I have a bit experience in JavaScript development but I'm quite new in modern development tools such as Yeoman, Grunt or Bower. But I can create webapps with RequireJS, separate logic with Backbone.js and use templating with Handlebars. I am aware of what's going on.
I saw that these tools leads you to concat files, which is great, in my case I want to speak about JavaScript files. I can't understand how it works.
With RequireJS, I can separate files, for example if I'm using Backbone.js, every model, every view can be a file. If my application is big enough, some pages will need some models and some other pages will need some other models. And thanks to RequireJS I can load only the models (I mean the files, then) I need.

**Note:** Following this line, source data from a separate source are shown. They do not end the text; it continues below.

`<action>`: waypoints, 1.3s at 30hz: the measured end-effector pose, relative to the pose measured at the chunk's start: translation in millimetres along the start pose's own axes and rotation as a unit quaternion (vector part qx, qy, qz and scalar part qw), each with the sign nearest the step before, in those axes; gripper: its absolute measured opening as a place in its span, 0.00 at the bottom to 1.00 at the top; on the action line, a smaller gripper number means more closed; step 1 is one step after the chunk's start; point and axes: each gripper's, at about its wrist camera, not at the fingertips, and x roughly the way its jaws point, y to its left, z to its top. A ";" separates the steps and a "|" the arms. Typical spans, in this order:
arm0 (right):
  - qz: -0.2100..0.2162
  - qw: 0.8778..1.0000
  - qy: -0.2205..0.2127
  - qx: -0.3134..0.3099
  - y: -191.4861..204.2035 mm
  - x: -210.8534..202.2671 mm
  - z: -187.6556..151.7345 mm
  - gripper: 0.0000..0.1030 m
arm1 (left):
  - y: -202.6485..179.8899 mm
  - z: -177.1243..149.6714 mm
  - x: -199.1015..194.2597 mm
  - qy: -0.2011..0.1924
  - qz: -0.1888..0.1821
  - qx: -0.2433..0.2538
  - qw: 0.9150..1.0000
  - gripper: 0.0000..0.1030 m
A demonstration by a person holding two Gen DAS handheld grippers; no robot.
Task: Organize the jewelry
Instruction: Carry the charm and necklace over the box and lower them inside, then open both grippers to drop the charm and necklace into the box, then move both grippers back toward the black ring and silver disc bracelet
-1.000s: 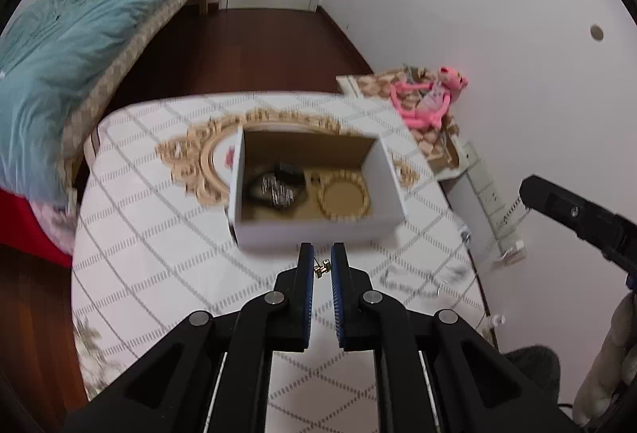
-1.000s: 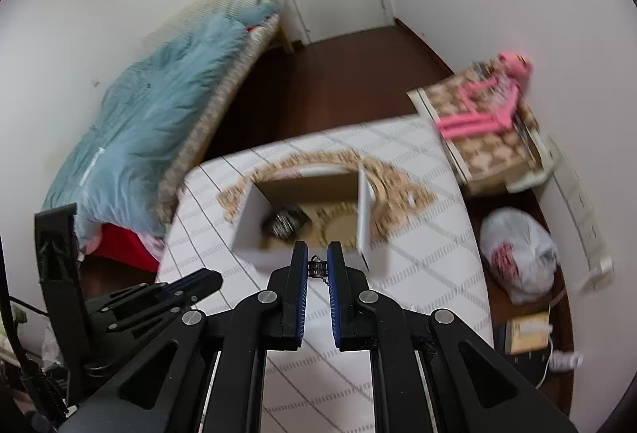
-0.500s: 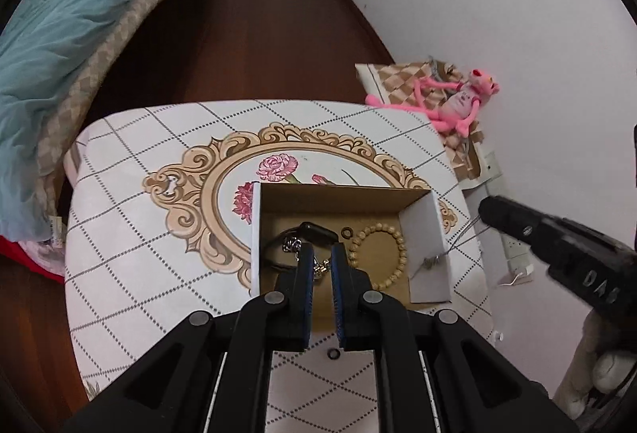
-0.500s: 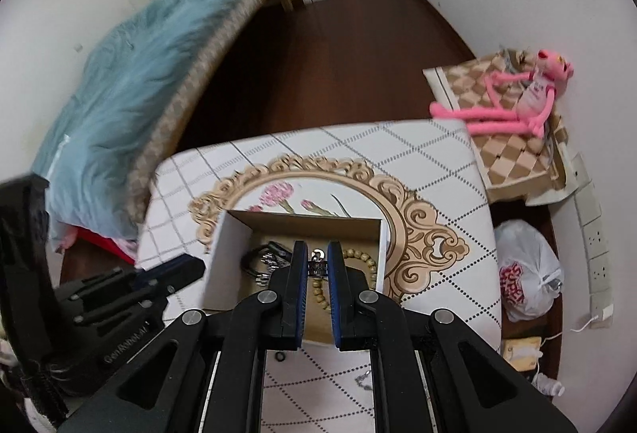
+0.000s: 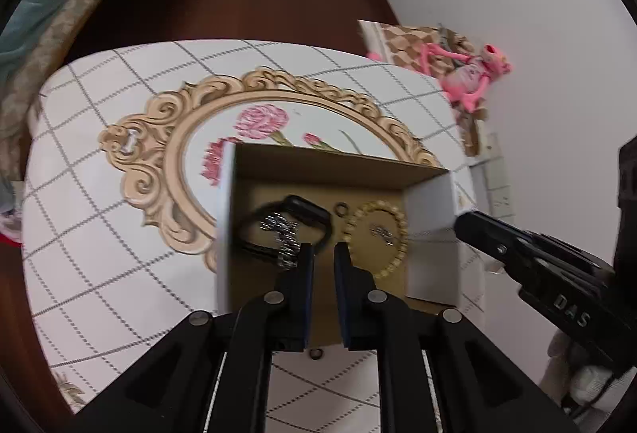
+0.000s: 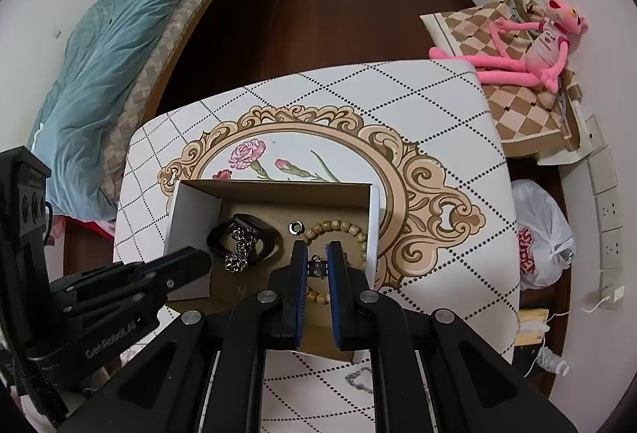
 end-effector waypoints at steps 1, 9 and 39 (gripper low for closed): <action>-0.001 1.000 0.003 -0.003 1.0 0.9 0.6 0.11 | 0.3 0.8 -1.2 -0.004 0.005 0.000 1.000 0.12; -0.012 1.000 -0.004 -0.013 5.4 -7.1 4.0 0.57 | 7.6 1.6 -24.2 -0.062 0.087 0.004 0.994 0.78; -0.148 0.988 -0.043 -0.023 21.4 -18.5 -53.6 0.99 | 7.2 -43.9 -48.6 -0.120 0.202 0.032 0.972 1.00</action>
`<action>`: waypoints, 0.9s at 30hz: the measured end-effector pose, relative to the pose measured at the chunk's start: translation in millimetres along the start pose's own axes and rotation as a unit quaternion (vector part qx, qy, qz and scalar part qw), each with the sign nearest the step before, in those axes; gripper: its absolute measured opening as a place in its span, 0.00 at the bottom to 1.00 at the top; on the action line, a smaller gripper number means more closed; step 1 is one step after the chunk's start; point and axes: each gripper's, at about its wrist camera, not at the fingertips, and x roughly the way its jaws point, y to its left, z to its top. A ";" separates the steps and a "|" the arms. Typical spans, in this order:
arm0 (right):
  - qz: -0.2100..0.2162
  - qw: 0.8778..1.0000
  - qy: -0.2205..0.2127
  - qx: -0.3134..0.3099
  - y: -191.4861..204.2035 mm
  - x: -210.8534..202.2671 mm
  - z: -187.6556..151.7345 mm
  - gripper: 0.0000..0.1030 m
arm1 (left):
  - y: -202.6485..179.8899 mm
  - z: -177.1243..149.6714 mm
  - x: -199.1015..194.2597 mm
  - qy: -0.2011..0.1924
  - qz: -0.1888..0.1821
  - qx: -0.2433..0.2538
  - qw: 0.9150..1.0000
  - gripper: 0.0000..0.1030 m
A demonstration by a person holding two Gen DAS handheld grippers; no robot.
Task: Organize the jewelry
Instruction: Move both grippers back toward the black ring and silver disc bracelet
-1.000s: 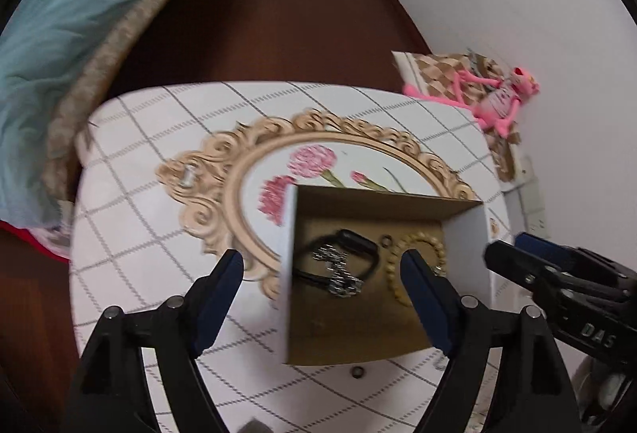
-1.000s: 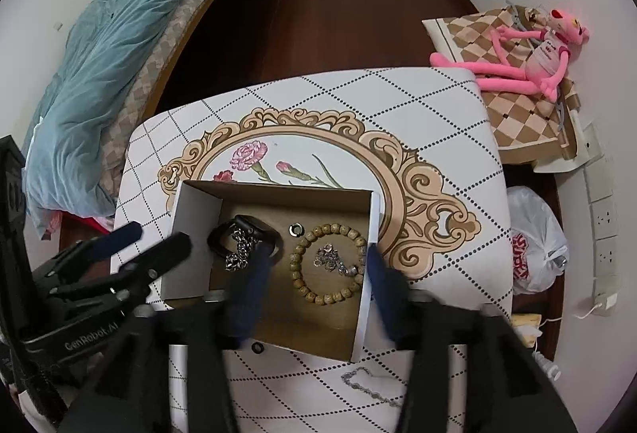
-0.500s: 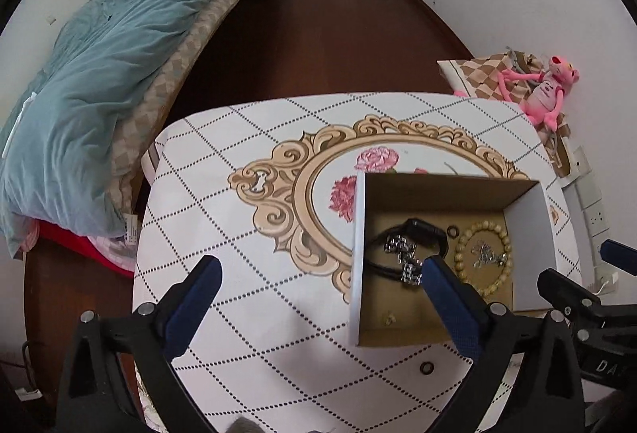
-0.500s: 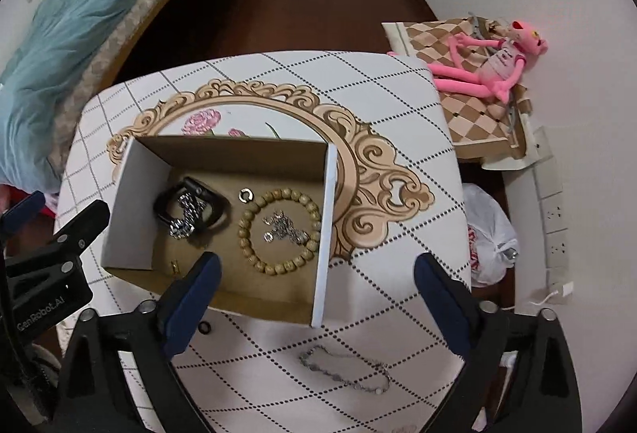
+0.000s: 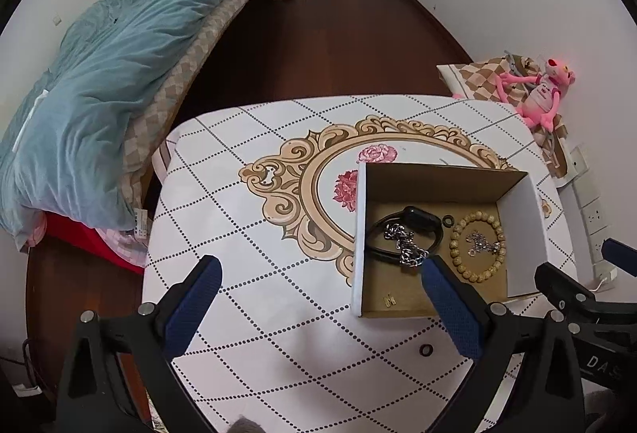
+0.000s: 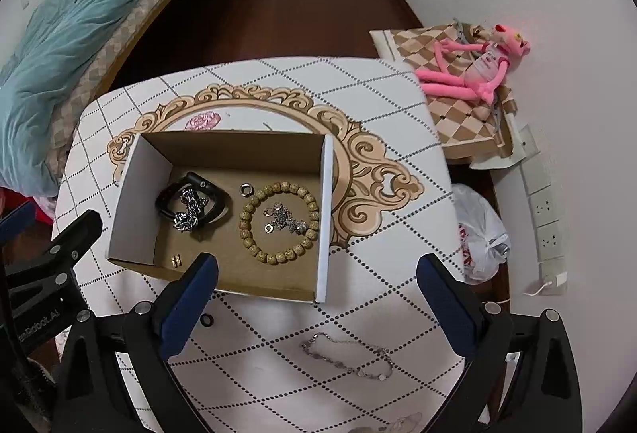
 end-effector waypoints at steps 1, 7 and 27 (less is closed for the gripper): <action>0.000 1.000 -0.005 0.001 -0.2 -3.4 0.0 1.00 | 0.4 -1.1 -4.6 -0.003 -0.002 -0.001 1.000 1.00; -0.001 0.999 -0.036 0.004 -1.0 -32.3 -8.9 1.00 | 2.6 -9.1 -36.6 -0.031 -0.011 -0.003 0.999 0.99; 0.020 0.995 -0.039 0.087 -59.8 -43.3 -98.8 1.00 | 0.2 -82.8 -44.3 -0.013 0.023 -0.024 0.999 0.99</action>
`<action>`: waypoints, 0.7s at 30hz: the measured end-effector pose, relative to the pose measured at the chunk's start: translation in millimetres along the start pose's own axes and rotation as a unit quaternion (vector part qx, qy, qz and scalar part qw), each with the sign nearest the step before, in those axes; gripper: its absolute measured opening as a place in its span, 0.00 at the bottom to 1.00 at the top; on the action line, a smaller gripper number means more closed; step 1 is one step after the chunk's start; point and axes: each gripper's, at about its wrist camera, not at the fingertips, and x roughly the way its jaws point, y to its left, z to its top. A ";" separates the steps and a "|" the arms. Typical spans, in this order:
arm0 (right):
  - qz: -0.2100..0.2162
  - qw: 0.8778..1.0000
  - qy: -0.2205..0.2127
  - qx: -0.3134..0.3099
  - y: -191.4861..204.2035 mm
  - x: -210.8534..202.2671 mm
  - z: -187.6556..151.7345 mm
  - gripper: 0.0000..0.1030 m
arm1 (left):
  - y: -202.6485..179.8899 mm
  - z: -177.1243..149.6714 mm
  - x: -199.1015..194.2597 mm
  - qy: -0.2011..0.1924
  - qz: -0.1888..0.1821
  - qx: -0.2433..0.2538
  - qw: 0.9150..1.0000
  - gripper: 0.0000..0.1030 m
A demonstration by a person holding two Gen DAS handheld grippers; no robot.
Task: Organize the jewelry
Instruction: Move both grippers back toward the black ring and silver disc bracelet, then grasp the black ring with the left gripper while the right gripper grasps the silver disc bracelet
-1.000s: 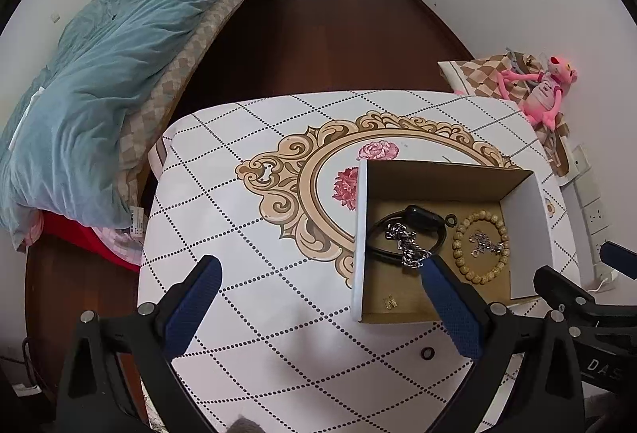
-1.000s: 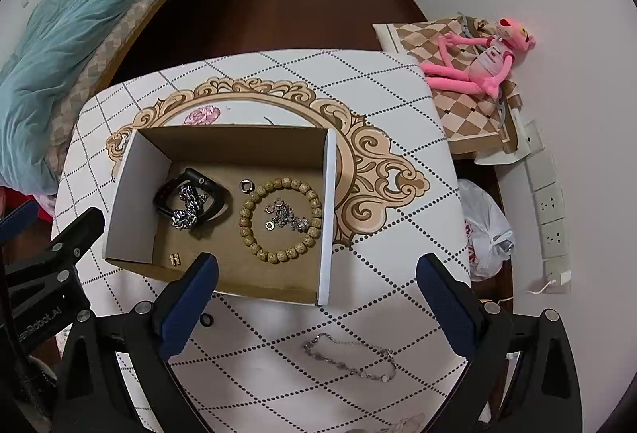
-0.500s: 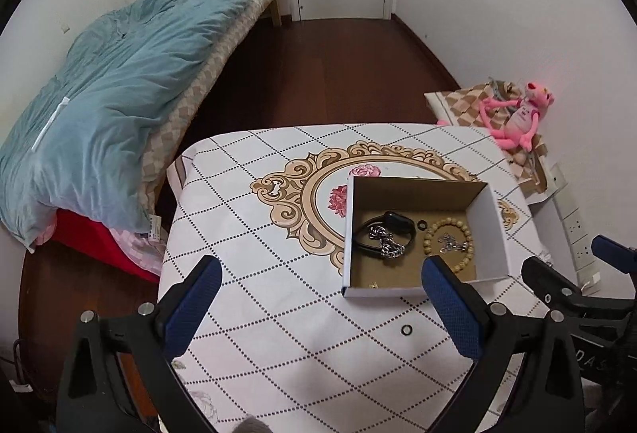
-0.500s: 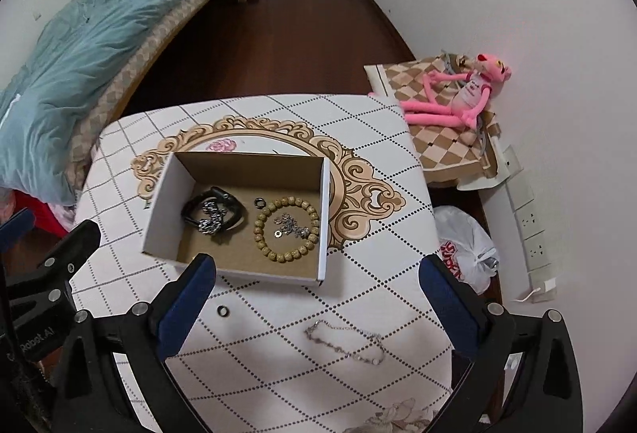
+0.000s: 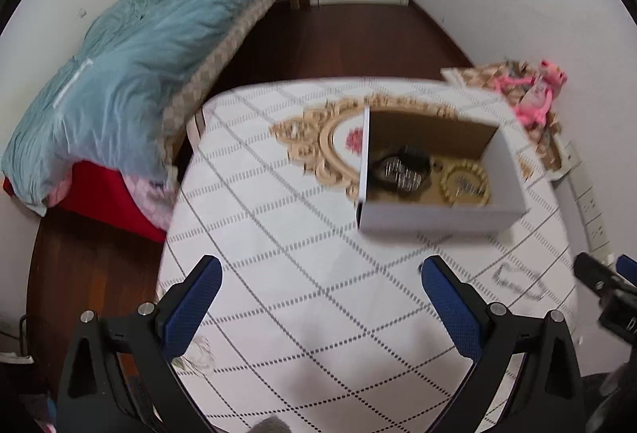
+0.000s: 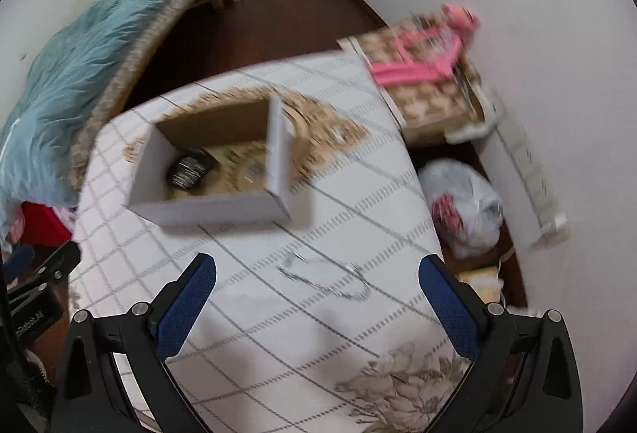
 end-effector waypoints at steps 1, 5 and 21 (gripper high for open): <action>-0.002 1.000 0.004 0.007 -7.4 5.9 -3.6 1.00 | -2.2 -4.9 8.8 0.010 0.003 -0.001 1.000 0.99; -0.011 0.999 0.030 0.044 -41.0 42.1 -23.9 1.00 | -10.7 -20.8 33.6 0.037 0.012 -0.002 0.999 0.99; -0.045 0.999 -0.004 0.003 -30.7 93.7 -45.1 0.09 | -24.0 -33.4 66.3 0.054 0.024 0.025 0.998 0.99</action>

So, how can RequireJS work with modern tools ? Grunt will make me a single application.js file which content all the concatenated and minified JavaScript files in my scripts
directory. In these scripts are some RequireJS instructions like :
require(['my-model'], function (MyModel) {/* some code here */})
But know I have one single JavaScript file and my application is serving only this one. I got a 404 error answer from my my-model
RequireJS instruction. Moreover, all my application's JavaScript code is now loaded in every pages, even models I don't need.
I can see how powerful these tools are and how the JavaScript (and generally develoment) community is active on them, so I guess I missed something. I guess something is wrong with what I just said because I can find blog articles speaking of "Grunt using RequireJS" but I never find in these articles part of what I'm saying. So I guess I ask wrong questions.
I'm looking for someone to explain me why I'm wrong and how to use these wonderful tools. I want Grunt to manage my projects and I want RequireJS to load only code I need and work in develoment and production.
Thank you to all and let's talk!
No, you don't even need to do it, the optimizer will do it for you.
RequireJS will not try to load any file because it will already have the module with the required ID, generated by the optimizer based on its URI unless you define it yourself.
If you have your model located in
models/Tweet
relatively to the config baseUrl, the optimizer will attribute it the IDmodels/Tweet
in the optimized file, so RequireJS will know that it has it already, no need to try to load any file.If you want to define multiple modules in a single file, it is possible and it would probably work after optimization, but it will not work before because RequireJS will not be able to load the file.